§ **Data excerpts**:
▼▼▼

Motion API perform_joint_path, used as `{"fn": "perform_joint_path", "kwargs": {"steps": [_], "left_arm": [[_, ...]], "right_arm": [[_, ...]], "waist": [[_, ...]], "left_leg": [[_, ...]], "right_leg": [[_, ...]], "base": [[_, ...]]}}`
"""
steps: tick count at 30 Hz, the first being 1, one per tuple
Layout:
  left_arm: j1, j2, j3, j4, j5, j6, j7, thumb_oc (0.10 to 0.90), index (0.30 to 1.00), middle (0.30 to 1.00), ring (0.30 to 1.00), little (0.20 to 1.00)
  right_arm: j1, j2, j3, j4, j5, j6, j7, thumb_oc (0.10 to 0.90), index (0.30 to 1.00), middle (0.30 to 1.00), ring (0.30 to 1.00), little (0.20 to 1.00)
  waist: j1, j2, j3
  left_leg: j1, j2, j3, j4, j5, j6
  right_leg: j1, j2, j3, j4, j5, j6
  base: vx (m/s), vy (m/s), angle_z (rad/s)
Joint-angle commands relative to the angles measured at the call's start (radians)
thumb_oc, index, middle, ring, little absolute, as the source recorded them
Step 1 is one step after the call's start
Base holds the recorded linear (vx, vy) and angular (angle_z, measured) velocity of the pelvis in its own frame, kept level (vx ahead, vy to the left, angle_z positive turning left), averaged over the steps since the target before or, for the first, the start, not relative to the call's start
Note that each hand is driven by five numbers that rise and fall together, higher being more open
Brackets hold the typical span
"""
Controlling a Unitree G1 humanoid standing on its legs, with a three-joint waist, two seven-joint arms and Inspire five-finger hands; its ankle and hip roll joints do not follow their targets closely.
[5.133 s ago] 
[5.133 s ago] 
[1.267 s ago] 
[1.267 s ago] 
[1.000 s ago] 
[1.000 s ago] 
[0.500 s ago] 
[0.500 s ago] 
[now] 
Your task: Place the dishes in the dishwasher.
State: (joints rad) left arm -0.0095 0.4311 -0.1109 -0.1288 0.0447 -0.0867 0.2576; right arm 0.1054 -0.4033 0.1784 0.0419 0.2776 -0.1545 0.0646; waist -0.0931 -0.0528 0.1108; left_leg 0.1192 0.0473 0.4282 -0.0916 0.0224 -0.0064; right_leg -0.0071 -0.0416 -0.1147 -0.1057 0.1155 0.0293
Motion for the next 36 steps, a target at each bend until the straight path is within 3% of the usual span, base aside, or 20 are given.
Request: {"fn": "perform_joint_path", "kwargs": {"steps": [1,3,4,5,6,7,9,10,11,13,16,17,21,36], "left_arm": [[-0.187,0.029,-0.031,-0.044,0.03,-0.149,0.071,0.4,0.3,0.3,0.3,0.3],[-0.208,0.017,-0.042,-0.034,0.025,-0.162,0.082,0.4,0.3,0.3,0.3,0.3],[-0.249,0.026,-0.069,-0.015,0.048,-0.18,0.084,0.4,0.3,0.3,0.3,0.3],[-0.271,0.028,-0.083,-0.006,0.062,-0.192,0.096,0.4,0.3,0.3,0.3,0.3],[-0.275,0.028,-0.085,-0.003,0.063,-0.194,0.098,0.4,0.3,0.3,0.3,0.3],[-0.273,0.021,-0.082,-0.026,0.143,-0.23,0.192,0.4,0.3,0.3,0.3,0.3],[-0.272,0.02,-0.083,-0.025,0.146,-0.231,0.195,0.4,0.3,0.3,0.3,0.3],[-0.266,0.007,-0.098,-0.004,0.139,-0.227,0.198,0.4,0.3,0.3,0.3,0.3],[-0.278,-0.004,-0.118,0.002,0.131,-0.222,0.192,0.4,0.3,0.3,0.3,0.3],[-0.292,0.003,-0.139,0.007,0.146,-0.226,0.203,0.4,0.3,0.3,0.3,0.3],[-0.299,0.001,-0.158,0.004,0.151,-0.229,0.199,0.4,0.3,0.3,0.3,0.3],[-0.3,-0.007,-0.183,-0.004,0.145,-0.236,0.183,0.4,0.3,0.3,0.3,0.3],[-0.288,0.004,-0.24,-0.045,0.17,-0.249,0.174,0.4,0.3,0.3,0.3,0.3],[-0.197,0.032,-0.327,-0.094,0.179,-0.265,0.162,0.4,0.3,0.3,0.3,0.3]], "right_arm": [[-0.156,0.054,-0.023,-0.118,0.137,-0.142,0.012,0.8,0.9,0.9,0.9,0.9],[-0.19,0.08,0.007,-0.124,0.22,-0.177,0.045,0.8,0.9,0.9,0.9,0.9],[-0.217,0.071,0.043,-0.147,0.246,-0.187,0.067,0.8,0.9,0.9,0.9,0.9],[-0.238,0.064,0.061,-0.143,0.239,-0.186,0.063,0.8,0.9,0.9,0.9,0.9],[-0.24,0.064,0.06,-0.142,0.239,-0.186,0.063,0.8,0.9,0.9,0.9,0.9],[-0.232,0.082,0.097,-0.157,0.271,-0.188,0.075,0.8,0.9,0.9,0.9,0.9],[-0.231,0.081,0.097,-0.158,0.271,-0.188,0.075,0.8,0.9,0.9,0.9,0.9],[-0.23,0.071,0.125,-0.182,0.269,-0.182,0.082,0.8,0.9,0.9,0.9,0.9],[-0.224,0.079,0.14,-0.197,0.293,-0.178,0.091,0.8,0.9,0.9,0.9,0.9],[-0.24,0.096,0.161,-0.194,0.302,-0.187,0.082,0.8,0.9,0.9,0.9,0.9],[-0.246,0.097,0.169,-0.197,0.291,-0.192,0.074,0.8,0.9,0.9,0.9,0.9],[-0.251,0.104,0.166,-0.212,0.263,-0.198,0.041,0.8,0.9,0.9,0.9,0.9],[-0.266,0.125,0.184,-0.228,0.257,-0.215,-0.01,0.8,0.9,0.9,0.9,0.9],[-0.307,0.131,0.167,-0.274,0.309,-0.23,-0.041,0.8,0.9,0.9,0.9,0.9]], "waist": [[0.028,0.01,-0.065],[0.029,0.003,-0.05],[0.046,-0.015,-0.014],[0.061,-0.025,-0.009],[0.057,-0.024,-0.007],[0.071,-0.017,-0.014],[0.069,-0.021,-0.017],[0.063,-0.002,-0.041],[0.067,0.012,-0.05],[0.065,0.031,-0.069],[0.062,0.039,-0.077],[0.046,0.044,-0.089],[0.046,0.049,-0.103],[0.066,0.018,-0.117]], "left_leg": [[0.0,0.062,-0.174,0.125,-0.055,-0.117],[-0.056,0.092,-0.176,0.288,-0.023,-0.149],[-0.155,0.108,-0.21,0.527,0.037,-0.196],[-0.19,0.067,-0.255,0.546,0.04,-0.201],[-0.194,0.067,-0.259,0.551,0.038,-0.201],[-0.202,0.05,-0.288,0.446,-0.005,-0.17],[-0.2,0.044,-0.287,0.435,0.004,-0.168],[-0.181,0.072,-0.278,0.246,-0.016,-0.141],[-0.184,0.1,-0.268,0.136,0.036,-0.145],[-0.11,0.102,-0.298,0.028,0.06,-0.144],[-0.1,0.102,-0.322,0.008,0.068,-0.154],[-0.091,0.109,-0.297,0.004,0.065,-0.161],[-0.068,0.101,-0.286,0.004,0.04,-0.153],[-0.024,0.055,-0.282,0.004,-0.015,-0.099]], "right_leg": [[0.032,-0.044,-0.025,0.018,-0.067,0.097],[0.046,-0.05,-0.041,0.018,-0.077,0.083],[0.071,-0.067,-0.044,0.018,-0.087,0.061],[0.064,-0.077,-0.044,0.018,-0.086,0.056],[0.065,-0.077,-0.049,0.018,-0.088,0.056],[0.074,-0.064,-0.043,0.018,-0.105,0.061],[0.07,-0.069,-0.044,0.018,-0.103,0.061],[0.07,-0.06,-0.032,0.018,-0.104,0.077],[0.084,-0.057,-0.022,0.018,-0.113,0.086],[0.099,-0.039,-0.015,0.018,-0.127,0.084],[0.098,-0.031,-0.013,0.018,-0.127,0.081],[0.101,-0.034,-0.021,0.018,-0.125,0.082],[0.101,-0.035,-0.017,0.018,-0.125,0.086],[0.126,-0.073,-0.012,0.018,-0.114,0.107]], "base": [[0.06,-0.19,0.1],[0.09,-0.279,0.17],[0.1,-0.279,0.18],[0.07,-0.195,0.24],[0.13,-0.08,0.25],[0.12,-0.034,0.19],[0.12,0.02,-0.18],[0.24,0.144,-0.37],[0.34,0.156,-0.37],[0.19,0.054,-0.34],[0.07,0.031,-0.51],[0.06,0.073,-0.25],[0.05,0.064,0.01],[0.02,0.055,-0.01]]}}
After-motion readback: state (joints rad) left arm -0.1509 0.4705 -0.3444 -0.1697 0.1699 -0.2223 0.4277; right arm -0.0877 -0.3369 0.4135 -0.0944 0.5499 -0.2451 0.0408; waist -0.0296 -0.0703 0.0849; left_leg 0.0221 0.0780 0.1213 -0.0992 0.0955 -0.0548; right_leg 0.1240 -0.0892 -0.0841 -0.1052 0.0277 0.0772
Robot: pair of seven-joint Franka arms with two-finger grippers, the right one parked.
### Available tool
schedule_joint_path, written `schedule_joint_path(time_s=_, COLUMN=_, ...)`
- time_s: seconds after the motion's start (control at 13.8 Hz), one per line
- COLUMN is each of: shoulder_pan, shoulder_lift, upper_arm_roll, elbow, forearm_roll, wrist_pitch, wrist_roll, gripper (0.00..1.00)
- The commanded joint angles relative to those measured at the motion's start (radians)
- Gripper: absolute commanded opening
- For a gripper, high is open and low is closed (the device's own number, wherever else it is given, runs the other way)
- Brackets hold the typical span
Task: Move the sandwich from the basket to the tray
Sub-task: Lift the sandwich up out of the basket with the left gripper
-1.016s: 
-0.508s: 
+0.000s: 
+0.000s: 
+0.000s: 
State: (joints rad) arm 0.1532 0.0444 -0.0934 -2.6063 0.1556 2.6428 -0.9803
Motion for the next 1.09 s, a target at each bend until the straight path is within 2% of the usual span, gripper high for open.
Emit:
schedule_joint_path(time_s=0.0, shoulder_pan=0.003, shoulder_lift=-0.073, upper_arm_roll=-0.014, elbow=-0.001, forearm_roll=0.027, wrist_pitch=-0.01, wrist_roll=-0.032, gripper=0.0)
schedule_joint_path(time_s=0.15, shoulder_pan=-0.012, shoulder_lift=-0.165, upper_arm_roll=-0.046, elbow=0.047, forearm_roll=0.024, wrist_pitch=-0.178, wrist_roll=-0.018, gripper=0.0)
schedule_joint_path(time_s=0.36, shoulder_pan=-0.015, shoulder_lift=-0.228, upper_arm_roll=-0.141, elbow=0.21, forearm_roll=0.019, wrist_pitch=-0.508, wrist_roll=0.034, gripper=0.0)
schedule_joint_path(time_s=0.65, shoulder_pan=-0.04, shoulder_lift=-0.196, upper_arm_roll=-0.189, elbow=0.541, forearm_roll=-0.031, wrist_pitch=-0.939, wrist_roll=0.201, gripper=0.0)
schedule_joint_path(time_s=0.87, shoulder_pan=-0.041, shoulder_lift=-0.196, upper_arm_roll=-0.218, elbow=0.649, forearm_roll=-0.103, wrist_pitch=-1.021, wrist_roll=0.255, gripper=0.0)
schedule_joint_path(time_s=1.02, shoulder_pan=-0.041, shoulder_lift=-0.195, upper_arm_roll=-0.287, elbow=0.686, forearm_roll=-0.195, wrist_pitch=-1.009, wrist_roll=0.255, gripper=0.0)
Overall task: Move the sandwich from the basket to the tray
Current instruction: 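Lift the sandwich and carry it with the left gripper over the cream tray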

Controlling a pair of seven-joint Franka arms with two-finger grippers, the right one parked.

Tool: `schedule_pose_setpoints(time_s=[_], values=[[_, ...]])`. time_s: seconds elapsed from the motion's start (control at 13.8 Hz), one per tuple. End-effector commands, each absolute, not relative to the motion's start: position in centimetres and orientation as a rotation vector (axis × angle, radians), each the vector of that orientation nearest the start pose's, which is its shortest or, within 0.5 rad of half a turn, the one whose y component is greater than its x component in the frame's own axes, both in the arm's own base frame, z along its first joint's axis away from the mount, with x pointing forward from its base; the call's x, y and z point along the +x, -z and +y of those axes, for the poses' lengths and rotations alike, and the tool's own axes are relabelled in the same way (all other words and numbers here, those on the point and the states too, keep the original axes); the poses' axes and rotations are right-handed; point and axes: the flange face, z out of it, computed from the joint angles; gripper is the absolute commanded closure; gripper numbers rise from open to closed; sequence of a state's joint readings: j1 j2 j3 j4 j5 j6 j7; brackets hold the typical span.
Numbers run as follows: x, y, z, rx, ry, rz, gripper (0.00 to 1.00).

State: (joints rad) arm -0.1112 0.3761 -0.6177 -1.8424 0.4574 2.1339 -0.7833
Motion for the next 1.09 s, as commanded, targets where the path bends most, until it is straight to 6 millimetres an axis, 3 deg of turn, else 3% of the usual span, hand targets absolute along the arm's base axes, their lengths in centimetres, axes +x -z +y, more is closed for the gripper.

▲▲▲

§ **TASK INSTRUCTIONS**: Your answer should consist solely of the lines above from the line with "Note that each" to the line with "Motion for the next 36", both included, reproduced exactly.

§ **ANSWER SPACE**:
Note that each hand is driven by five numbers that rise and fall together, higher being more open
Brackets hold the typical span
"""
Controlling a Unitree G1 humanoid standing on its legs, with a three-joint waist, two seven-joint arms and Inspire five-finger hands; its ankle and hip roll joints do not follow their targets closely.
[5.133 s ago] 
[5.133 s ago] 
[1.267 s ago] 
[1.267 s ago] 
[1.000 s ago] 
[1.000 s ago] 
[0.500 s ago] 
[0.500 s ago] 
[now] 
Your task: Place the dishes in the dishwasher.
State: (joints rad) left arm -0.0095 0.4311 -0.1109 -0.1288 0.0447 -0.0867 0.2576; right arm 0.1054 -0.4033 0.1784 0.0419 0.2776 -0.1545 0.0646; waist -0.0931 -0.0528 0.1108; left_leg 0.1192 0.0473 0.4282 -0.0916 0.0224 -0.0064; right_leg -0.0071 -0.0416 -0.1147 -0.1057 0.1155 0.0293
Motion for the next 36 steps, a target at each bend until the straight path is within 3% of the usual span, base aside, or 20 are given.

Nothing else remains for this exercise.